東京電力の小早川智明社長は8月26日、柏崎刈羽原発(新潟県)の立地先である柏崎市の桜井雅浩市長を訪ね、同原発の廃炉要請に対して「6・7号機の再稼働後5年以内に1基以上の廃炉を検討する」との方針を伝えました。東電が柏崎刈羽原発の廃炉に言及したのは初めてですが、再稼働が前提です。
2017年に6・7号機が国の安全審査に合格して以降、桜井市長は再稼働を認める前提として1~5号機の具体的な廃炉計画の提出を東電側に求めていました。
会談で小早川社長は、現時点において同原発1~5号機が「必要な電源」であると再稼働にこだわる姿勢を強調。その上で、太陽光など「十分な規模の非化石電源の確保が見通せる状況」になれば、6・7号機再稼働後の「5年以内に1~5号機のうち1基以上について、廃炉も想定したステップ」を踏む、との方針を説明。市長が回答を求めていた廃炉対象の号機は明示されませんでした。
桜井市長は、東電の方針に対し「今の段階で考える、できる限りの案を出していただいた」と、一定の評価をする見解を表明。東電の方針を議会や市民に示し、議論していく旨を語りました。
とうてい認められない
日本共産党の持田繁義・柏崎市議団長のコメント 県民の声に押されて東電が廃炉に言及したが、再稼働を前提としたばかりか廃炉も「検討」にとどまり、とうてい認められない。「原発ゼロ」を決断してこそ、再生可能エネルギーのポテンシャル(潜在的な力)を最大限生かせる。桜井市長にも「6・7号機再稼働に固執する必要はない」と伝える。
柏崎刈羽原発 経営優先 廃炉計画示さず
新潟大学名誉教授 立石雅昭さん
東電の回答は、柏崎刈羽原発の1~5号機の廃炉の道筋を当面考えないというもので、県民、国民の思いを全く無視しています。6、7号機の再稼働は認めるが、1~5号機の廃炉を求めていくという一部の声をも裏切る中身で、話になりません。
東電が柏崎市に示した「再稼働および廃炉に関する基本的な考え方」には、1~5号機は電力供給の上で必要な電源だと説明しています。しかし、どれもずっと動いていない原発です。2~4号機は中越沖地震以来、10年以上止まったままです。それを経営優先で温存しようという発想であり、絶対に許されません。

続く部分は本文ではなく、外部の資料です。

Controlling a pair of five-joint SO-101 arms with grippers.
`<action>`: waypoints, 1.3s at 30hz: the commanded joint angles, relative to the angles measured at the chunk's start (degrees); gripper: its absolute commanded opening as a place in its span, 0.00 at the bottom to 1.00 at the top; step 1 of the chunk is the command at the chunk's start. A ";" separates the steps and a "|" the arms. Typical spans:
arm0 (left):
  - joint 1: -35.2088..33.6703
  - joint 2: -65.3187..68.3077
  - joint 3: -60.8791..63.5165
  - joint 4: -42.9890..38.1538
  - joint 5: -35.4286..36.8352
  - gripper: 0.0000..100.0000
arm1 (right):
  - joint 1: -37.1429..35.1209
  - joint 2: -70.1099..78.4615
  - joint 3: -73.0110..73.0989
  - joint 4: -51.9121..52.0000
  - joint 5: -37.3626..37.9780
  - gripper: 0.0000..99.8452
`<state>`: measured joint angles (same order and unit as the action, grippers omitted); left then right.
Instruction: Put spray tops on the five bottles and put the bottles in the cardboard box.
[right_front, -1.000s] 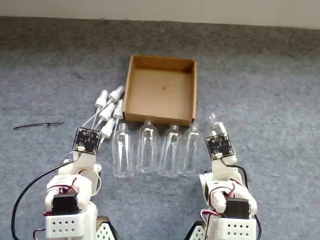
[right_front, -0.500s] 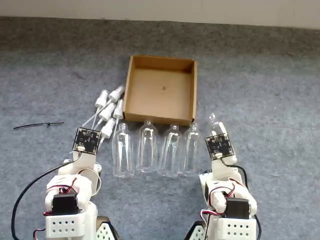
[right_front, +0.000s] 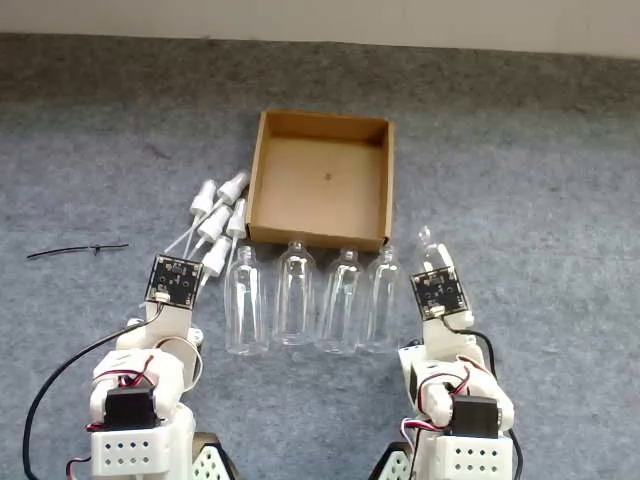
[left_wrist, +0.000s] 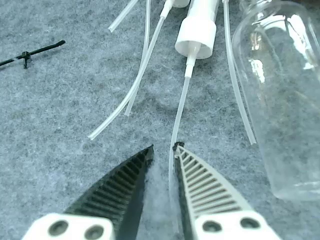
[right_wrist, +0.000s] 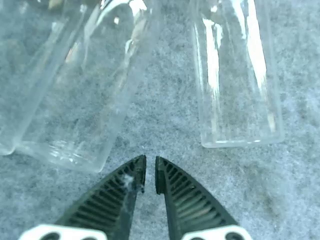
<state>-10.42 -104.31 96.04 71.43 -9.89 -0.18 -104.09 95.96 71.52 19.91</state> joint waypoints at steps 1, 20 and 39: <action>-0.48 -0.13 1.10 -0.70 -0.09 0.08 | -0.04 -0.31 8.57 0.22 0.70 0.02; -1.01 -0.04 1.10 -0.70 -0.44 0.08 | 10.51 -0.31 5.93 -14.37 0.62 0.02; -1.01 -0.04 1.10 0.44 -0.44 0.08 | 2.15 30.73 -35.82 -3.91 0.35 0.15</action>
<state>-10.95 -104.31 96.04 71.69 -9.89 4.57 -87.30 70.64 67.03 19.91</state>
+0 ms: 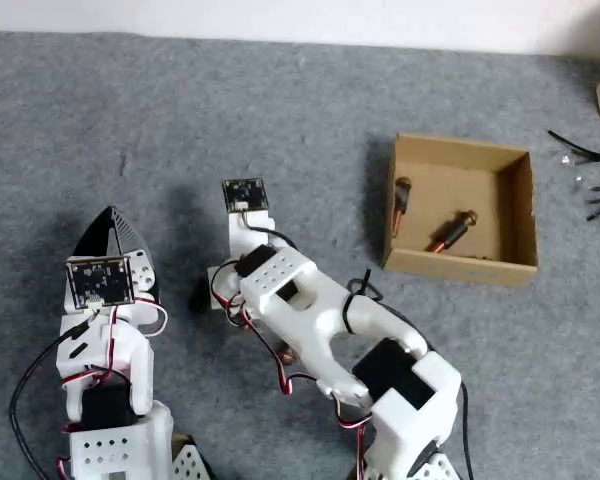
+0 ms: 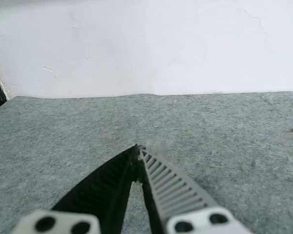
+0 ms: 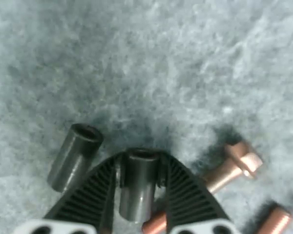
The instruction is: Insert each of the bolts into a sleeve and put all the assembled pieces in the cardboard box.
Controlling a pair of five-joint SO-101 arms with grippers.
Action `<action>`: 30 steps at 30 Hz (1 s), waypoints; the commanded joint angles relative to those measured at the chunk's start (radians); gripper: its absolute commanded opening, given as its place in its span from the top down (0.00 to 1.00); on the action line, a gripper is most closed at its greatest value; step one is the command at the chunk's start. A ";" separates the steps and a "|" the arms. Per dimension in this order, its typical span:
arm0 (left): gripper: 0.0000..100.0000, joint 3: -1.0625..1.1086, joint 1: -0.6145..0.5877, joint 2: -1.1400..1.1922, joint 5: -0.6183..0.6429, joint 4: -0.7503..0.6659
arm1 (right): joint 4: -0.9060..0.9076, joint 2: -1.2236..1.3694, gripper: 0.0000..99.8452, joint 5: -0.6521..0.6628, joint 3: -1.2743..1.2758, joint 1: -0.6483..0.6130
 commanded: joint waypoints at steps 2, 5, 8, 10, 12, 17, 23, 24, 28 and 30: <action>0.99 0.022 -0.007 -0.004 0.011 -0.020 | 0.044 -0.031 1.00 0.035 -0.015 0.038; 0.99 0.022 -0.007 -0.004 0.011 -0.020 | 0.097 -0.153 1.00 0.118 -0.010 0.076; 0.99 0.022 -0.007 -0.004 0.011 -0.020 | 0.099 -0.289 1.00 0.132 0.031 0.113; 0.99 0.022 -0.007 -0.004 0.011 -0.020 | 0.096 -0.374 1.00 0.133 0.090 0.148; 0.99 0.022 -0.007 -0.004 0.011 -0.020 | 0.096 -0.453 1.00 0.133 0.136 0.185; 0.99 0.022 -0.001 -0.004 0.011 -0.020 | 0.091 -0.631 1.00 0.135 0.223 0.272; 0.99 0.022 0.102 -0.004 0.005 -0.009 | -0.130 -0.828 1.00 0.161 0.469 0.338; 0.99 0.022 0.122 -0.004 -0.003 0.002 | -0.174 -0.862 1.00 0.203 0.513 0.338; 0.99 0.022 0.214 -0.004 -0.115 0.032 | -0.274 -0.974 1.00 0.404 0.656 0.338; 0.99 0.022 0.257 -0.004 -0.135 0.038 | -0.280 -1.026 1.00 0.473 0.705 0.341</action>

柏崎市長が1~5号機に関して廃炉計画明示の要請をしてから2年以上になりますが、東電の回答は、6、7号機が再稼働した後5年以内に、「廃炉も想定したステップを踏む」というだけで、具体的な廃炉計画も示していません。この程度の内容ならいつでも回答できたのではないか。真剣に回答するつもりで検討したのかさえ疑問です。